WORK ITEM
Return all lines of the listing below that carry the word "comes".
BEGIN EXERCISE INPUT
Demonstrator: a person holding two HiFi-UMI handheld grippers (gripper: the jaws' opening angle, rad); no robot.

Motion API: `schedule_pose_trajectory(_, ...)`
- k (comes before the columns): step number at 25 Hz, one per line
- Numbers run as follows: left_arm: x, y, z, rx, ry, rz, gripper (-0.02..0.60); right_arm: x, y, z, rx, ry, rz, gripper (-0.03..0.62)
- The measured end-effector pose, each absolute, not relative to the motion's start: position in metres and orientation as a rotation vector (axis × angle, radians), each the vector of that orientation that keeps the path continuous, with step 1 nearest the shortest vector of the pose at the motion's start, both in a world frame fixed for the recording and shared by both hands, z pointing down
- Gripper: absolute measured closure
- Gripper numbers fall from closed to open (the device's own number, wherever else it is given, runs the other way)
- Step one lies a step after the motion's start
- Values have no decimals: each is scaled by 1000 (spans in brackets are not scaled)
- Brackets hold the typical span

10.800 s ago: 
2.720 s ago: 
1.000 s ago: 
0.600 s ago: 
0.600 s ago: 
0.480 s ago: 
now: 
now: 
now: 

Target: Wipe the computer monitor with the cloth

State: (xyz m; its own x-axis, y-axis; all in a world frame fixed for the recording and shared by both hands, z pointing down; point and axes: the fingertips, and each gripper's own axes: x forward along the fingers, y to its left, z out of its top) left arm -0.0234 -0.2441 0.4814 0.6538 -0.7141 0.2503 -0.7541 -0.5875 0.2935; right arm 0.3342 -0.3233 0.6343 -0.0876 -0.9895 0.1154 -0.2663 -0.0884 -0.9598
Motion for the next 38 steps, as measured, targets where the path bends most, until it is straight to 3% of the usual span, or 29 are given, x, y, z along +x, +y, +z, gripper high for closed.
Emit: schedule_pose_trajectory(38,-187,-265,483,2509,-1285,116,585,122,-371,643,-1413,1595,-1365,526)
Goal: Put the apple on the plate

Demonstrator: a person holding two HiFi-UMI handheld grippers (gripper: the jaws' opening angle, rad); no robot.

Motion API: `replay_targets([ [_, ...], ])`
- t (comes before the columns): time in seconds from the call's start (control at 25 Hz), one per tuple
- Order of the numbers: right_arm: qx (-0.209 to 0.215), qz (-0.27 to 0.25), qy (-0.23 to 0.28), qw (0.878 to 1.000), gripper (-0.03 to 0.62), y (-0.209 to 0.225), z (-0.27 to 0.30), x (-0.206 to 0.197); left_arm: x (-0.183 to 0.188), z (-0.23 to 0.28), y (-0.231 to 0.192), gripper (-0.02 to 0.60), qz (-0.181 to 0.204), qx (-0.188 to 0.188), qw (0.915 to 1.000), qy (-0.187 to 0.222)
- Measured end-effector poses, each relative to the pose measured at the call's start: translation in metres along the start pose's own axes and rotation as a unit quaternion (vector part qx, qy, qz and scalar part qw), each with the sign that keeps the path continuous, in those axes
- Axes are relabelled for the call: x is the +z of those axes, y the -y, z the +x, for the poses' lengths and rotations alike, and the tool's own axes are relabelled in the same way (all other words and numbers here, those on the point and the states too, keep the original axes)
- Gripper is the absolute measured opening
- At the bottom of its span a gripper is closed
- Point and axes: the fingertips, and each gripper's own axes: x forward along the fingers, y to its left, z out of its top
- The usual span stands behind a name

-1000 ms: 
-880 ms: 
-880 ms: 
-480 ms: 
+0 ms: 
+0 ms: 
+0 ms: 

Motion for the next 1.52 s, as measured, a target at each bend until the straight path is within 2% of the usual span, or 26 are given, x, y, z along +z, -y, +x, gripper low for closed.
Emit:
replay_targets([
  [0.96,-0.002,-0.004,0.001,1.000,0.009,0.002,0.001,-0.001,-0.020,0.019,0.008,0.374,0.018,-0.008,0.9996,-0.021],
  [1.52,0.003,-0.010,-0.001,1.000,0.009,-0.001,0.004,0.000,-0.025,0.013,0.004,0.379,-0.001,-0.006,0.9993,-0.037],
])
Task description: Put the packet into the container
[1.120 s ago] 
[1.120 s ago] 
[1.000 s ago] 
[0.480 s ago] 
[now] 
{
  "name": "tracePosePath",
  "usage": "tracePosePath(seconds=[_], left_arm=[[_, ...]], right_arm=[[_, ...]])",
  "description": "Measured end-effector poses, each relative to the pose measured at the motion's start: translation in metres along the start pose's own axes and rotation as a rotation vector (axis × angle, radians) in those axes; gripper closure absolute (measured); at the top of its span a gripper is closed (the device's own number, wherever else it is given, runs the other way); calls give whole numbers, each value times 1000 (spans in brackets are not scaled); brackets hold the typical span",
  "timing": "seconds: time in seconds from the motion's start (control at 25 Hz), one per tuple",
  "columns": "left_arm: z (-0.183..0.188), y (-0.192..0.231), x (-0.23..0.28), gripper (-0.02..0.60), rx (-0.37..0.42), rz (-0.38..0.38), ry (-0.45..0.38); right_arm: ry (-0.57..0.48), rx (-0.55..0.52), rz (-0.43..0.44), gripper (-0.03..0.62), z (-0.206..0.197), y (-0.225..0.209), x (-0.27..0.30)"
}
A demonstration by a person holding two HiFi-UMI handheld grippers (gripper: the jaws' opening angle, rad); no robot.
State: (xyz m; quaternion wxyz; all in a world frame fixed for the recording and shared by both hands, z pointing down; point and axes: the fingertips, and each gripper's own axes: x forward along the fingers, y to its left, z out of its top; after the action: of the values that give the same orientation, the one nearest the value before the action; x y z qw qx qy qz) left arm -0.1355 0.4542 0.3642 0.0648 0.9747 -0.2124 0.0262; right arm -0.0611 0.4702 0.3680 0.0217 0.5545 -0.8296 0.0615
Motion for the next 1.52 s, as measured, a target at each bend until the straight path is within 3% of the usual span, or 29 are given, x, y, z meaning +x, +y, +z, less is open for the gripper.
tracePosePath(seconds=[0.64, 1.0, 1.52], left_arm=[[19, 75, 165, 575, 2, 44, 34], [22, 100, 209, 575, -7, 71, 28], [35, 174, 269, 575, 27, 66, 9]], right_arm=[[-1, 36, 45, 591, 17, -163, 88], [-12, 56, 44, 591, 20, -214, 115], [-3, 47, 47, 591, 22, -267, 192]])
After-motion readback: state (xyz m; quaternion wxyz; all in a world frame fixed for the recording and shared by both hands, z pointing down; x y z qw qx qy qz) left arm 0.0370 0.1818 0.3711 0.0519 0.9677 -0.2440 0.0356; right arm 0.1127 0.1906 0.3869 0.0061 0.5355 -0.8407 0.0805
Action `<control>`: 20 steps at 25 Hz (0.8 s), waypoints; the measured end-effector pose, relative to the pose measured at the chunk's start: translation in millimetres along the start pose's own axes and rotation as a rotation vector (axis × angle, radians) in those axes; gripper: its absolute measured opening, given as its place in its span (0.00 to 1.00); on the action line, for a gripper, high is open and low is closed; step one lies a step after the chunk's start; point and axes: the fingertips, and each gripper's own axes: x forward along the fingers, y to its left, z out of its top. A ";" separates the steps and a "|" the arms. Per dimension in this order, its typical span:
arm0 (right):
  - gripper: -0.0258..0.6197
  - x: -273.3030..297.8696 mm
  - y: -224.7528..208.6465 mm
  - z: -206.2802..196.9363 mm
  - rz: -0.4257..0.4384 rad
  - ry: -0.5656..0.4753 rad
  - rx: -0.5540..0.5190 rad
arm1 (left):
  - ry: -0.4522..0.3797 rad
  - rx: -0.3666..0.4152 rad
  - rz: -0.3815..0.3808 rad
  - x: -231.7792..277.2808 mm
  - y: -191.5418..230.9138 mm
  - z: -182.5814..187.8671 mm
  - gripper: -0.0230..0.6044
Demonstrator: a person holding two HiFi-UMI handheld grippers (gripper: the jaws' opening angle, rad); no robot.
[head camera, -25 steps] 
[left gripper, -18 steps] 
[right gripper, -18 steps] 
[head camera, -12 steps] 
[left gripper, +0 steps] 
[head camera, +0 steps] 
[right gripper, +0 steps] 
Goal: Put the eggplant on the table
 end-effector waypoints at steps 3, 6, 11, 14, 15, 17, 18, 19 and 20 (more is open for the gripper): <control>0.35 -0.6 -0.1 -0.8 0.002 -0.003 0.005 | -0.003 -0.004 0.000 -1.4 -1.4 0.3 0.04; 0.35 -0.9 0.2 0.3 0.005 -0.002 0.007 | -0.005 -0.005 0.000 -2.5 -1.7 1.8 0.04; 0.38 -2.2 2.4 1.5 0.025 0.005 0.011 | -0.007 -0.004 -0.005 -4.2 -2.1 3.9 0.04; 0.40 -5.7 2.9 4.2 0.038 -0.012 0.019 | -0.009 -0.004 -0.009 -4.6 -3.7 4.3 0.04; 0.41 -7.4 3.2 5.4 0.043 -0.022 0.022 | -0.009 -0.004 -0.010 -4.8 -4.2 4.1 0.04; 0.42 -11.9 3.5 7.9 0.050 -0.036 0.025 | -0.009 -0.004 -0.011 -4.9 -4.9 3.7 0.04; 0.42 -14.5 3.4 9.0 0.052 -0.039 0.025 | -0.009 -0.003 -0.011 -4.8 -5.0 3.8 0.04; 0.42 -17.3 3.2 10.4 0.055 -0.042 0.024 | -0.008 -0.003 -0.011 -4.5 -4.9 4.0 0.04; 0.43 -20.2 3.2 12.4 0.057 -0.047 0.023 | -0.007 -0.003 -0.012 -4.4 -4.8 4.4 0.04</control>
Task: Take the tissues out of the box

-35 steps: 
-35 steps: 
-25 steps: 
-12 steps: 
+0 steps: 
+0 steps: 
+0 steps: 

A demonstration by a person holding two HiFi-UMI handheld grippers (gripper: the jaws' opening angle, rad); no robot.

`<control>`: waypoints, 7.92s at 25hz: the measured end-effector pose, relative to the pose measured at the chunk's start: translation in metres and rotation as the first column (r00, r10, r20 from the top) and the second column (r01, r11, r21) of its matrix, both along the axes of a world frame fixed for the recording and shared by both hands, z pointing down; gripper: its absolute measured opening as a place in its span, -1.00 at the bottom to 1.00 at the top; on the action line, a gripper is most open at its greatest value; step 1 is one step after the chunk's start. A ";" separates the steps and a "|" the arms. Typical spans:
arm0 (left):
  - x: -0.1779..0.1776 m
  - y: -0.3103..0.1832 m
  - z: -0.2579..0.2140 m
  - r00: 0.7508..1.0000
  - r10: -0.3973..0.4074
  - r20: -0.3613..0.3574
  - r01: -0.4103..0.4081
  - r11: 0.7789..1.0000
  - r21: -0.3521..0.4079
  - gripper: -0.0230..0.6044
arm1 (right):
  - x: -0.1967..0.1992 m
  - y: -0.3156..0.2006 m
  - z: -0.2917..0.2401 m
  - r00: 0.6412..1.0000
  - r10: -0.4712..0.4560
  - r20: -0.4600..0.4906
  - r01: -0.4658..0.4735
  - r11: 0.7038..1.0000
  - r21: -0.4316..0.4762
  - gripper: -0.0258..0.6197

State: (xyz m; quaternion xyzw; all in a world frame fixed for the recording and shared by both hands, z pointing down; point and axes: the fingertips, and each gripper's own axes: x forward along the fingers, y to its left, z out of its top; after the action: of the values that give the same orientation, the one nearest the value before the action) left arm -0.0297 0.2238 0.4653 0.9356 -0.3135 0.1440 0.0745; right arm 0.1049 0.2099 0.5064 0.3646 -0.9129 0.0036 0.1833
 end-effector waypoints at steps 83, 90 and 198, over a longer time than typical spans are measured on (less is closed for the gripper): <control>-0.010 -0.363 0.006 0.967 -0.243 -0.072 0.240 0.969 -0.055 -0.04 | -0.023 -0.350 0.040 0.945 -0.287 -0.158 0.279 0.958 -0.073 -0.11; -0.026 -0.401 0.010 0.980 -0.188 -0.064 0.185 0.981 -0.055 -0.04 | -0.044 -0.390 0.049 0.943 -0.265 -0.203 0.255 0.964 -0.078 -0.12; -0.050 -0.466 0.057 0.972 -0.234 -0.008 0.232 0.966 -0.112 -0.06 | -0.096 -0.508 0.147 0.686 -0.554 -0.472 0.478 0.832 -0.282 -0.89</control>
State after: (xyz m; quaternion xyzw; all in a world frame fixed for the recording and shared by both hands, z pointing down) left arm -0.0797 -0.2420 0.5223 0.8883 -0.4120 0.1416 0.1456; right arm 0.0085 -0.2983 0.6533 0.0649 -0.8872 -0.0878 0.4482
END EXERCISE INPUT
PROBLEM SOLUTION
- k (comes before the columns): step number at 25 Hz, one per line
- t (comes before the columns): time in seconds from the call's start (control at 25 Hz), one per tuple

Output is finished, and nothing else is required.